Now this is another thing. Christ is both high priest and victim, has confessed all the sins of His people as His own, and borne our sins in His own body on the tree. The two goats are but one Christ; but there is the double aspect of His sacrifice, Godward, and bearing our sins. The blood is the witness of the accomplishment of all, and He is entered in not without blood. He is the propitiation for our sins. But in this aspect the world comes in too. He is a propitiation for the whole world. All has been done that is needed. His blood is available for the vilest, whoever he may be. Hence the gospel to the world says, “Whosoever will, let him come.” In this aspect we may say Christ died for all, gave Himself a ransom for all—an antilutron peri ponton, an adequate and available sacrifice for sin for whoever would come—tasted death for every man.
But when I come to bearing sins, the language is uniformly different. He bore our sins, He bore the sins of many. “All” is carefully abstained from. I say carefully, because in Romans 5:18, 19 the difference is carefully made. The first, our sins, is the language of faith, left open indeed to anyone who can use” it; but used and to be used only by faith. The believing remnant of Israel may use it, including the blessing of the nations, for He died for that nation; Christians use it in faith, for all that have faith to use it. The second “many” restricts it from all, but generally has the force of the many; the oi polloi, as contrasted with a head or leaders, the mass in connection with them. Adam’s oi polloi were in result all, but all as in connection with him; Christ’s oi polloi, those connected with Him. But it will never be found in Scripture that Christ bore the sins of all. Had He done so, they never could be mentioned again, nor men judged according to their works.
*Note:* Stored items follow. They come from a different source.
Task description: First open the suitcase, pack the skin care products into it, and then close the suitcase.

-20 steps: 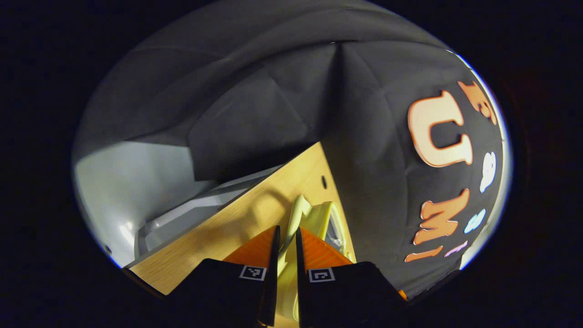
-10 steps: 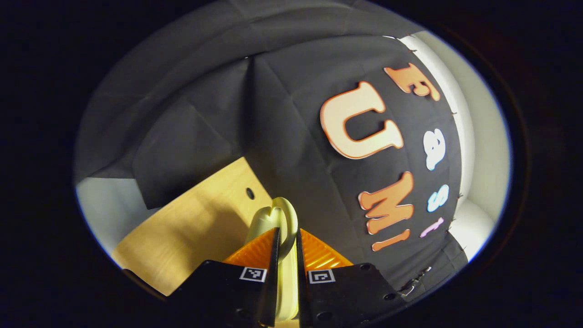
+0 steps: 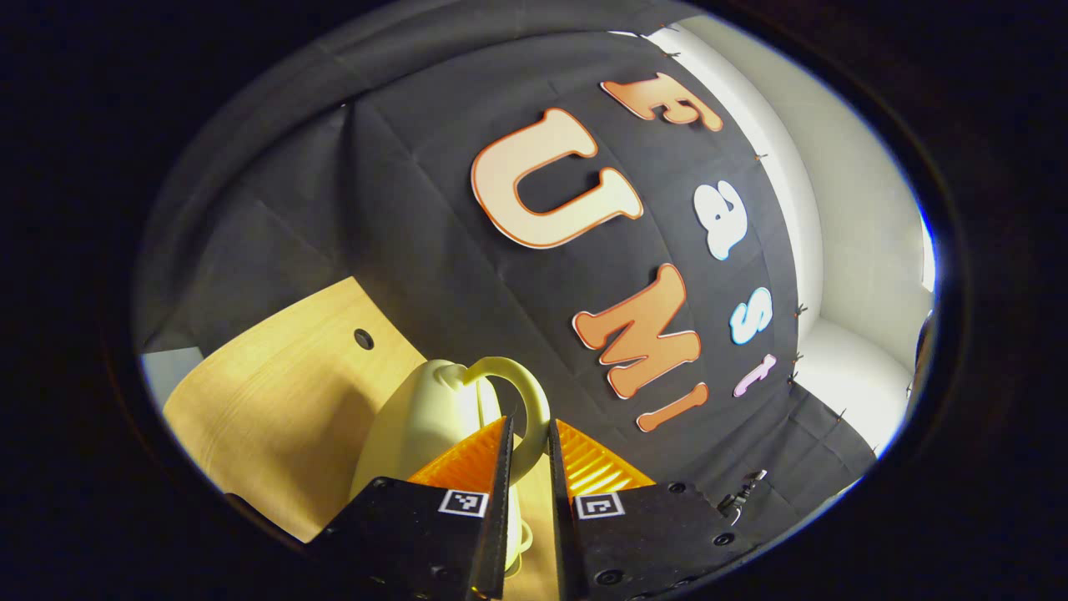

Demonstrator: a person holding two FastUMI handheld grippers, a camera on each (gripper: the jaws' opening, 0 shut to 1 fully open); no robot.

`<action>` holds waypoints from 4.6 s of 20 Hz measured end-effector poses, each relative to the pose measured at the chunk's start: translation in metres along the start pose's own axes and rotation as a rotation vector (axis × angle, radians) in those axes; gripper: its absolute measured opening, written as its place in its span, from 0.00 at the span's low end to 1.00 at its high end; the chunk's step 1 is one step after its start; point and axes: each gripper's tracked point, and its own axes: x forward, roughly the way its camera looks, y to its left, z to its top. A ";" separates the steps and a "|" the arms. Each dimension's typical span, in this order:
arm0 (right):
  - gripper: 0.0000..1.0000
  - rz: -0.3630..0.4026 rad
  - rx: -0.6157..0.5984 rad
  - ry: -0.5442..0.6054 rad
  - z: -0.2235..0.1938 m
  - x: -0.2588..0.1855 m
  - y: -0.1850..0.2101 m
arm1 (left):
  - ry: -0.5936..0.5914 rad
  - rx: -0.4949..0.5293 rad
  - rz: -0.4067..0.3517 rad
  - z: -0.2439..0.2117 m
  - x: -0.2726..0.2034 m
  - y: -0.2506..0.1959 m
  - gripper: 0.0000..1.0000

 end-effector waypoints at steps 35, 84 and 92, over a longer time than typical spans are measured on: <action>0.75 -0.024 0.008 -0.125 0.005 -0.057 -0.103 | 0.390 0.390 0.059 -0.279 0.125 -0.147 0.38; 0.95 -0.090 -0.134 -0.405 0.049 -0.090 -0.122 | -0.160 1.002 0.289 -0.276 0.138 -0.259 0.98; 0.95 -0.073 -0.129 -0.398 0.043 -0.091 -0.118 | -0.149 1.036 0.255 -0.276 0.148 -0.271 0.97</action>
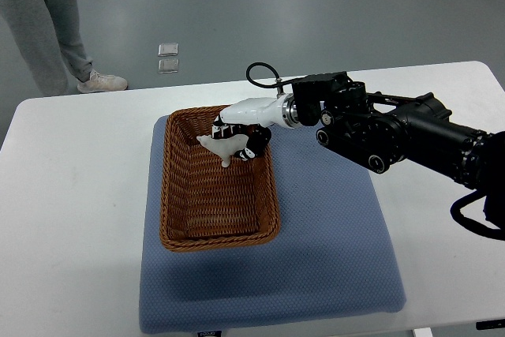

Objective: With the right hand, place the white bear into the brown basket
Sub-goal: 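Lower the bear into the basket and open the right hand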

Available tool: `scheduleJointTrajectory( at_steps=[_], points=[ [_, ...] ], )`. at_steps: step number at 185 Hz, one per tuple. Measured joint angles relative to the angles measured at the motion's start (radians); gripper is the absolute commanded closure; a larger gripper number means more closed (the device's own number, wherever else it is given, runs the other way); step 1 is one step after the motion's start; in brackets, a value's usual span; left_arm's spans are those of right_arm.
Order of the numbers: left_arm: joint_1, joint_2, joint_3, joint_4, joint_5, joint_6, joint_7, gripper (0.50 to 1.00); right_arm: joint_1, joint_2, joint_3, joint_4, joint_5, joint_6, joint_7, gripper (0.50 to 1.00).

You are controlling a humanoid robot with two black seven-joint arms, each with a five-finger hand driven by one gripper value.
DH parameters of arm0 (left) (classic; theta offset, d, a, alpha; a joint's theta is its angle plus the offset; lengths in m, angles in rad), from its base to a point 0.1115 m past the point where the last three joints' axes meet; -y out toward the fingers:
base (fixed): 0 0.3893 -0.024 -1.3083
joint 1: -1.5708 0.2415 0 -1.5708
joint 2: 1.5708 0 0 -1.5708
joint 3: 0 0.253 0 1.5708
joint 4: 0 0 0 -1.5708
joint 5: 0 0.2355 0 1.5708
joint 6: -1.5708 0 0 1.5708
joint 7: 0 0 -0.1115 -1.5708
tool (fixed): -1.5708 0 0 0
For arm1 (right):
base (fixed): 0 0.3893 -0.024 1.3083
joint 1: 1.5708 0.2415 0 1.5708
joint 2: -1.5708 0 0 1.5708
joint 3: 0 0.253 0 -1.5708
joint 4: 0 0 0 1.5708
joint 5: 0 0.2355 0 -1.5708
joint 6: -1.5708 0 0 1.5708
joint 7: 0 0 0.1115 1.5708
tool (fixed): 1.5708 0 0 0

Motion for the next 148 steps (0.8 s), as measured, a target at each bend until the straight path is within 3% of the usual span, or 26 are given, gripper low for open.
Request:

That Christ died for all is, as we have seen, often said in Scripture. Hence I go with His death to the world as their ground and only ground of approach, with the love shewn in it. When a man believes, I can say, Now I have more to tell you: Christ has borne every one of your sins; they never can be mentioned again.
If we look at the difference of Arminian and Calvinistic preaching, we shall see the bearing of this at once. The Arminians take up Christ’s dying for all, and generally they connect the bearing of sins with it; and all is confusion as to the efficacy and effectualness of Christ’s bearing our sins, for they deny any special work for His people. They say, If God loved all, He cannot love some particularly; and an uncertain salvation is the result, and man often exalted. Thus the scapegoat is practically set aside.
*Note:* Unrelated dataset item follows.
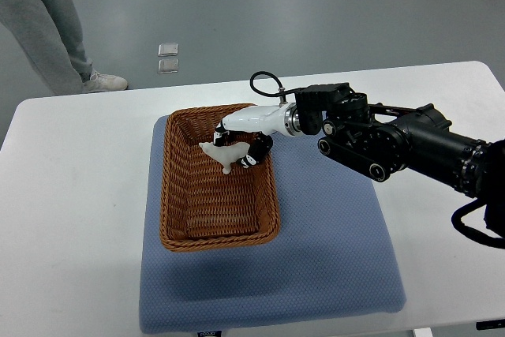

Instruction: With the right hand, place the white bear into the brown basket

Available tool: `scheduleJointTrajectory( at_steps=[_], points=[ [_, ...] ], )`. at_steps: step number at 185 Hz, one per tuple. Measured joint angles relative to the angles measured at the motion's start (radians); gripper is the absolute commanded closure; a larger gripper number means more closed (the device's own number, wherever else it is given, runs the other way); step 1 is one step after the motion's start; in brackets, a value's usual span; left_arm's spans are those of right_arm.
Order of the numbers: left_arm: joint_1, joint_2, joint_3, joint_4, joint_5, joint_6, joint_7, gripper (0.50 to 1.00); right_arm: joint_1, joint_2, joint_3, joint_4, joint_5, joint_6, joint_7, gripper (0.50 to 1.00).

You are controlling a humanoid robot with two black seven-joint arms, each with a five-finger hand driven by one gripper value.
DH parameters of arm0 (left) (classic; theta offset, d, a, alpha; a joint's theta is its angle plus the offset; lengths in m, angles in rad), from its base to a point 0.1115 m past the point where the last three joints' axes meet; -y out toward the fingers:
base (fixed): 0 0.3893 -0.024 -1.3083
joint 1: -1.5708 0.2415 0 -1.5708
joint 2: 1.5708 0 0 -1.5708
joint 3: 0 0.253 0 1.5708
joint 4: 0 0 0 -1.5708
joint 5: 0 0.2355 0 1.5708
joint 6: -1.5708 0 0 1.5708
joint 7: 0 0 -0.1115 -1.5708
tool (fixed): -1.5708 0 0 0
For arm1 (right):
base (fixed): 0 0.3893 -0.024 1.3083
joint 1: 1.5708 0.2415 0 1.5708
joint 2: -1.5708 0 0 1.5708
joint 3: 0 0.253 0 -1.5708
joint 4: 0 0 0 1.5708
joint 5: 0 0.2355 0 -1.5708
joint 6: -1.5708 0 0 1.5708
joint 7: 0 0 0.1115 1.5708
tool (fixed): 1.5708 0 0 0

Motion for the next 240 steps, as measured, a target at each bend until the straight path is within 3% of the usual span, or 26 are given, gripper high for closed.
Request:
scheduleJointTrajectory(
  at_steps=[23, 78, 114, 150, 202, 240],
  points=[
    [0.0, 0.0, 0.0, 0.0, 0.0, 0.0, 0.0, 0.5, 0.002, 0.0, 0.004, 0.01, 0.004, 0.002, 0.004, 0.589],
    [0.0, 0.0, 0.0, 0.0, 0.0, 0.0, -0.001, 0.5, 0.03, 0.0, 0.038, 0.073, 0.038, 0.012, 0.007, 0.587],
    [0.0, 0.0, 0.0, 0.0, 0.0, 0.0, -0.001, 0.5, 0.034, 0.0, 0.188, 0.078, 0.158, 0.007, 0.009, 0.585],
    [0.0, 0.0, 0.0, 0.0, 0.0, 0.0, -0.001, 0.5, -0.059, 0.0, 0.405, 0.071, 0.337, -0.006, 0.01, 0.585],
    [0.0, 0.0, -0.003, 0.0, 0.0, 0.0, 0.0, 0.5, -0.221, 0.0, 0.722, 0.051, 0.555, -0.143, 0.01, 0.585],
    [0.0, 0.0, -0.003, 0.0, 0.0, 0.0, 0.0, 0.5, -0.311, 0.0, 0.829, 0.014, 0.742, -0.245, 0.021, 0.585]
  ],
)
The Calvinist holds Christ’s bearing the sins of His people, so that they are effectually saved; but he sees nothing else. He will say, If Christ loved the church, and gave Himself for it, there can be no real love for anything else. Thus he denies Christ’s dying for all, and the distinctive character of propitiation, and the blood on the mercy-seat. He sees nothing but substitution.
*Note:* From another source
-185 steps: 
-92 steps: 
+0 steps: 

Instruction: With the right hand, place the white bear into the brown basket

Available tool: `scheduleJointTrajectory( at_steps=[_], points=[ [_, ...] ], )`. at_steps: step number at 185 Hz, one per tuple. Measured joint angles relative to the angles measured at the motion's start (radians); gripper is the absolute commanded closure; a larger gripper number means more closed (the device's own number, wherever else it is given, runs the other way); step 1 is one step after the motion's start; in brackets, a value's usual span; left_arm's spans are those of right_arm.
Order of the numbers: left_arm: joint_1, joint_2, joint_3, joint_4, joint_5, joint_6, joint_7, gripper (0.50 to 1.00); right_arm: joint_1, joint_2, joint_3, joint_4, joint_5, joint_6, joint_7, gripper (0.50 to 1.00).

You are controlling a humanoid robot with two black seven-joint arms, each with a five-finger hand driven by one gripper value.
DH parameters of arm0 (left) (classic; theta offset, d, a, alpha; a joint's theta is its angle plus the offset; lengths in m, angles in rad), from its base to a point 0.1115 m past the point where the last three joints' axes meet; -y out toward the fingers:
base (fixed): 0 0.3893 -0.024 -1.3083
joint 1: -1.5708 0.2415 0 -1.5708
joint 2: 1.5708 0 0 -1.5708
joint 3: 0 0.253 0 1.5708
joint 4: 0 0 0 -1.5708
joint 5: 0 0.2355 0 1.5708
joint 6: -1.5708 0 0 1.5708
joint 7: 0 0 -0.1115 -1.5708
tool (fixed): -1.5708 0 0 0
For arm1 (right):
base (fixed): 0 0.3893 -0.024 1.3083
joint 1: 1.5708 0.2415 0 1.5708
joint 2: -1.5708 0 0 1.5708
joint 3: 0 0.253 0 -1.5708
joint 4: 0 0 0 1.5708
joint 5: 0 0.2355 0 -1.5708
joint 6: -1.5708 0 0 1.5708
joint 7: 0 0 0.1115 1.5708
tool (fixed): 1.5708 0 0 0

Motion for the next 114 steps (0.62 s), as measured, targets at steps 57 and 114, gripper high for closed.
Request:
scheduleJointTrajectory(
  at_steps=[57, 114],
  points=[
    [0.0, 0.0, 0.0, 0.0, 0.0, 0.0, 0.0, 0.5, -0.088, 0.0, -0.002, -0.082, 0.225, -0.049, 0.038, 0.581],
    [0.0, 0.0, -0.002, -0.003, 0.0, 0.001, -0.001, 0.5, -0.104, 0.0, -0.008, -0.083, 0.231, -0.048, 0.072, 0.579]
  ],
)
The truth is, Christ is said to love the church, never the world. That is a love of special relationship. God is never said to love the church, but the world. This is divine goodness, what is in the nature of God (not His purpose), and His glory is the real end of all. But I do not dwell on this, only pointing out the confusion of propitiation and substitution as necessarily making confusion in the gospel, enfeebling the address to the world, or weakening the security of the believer, and in every respect giving uncertainty to the announcement of the truth. I believe earnestness after souls, and preaching Christ with love to Him, will be blessed where there is little clearness, and is more important than great exactitude of statement. Still it is a comfort to the preacher to have it clear, even if not thinking about it at the moment; and, when building up afterwards, the solidness of the foundation is of the greatest moment.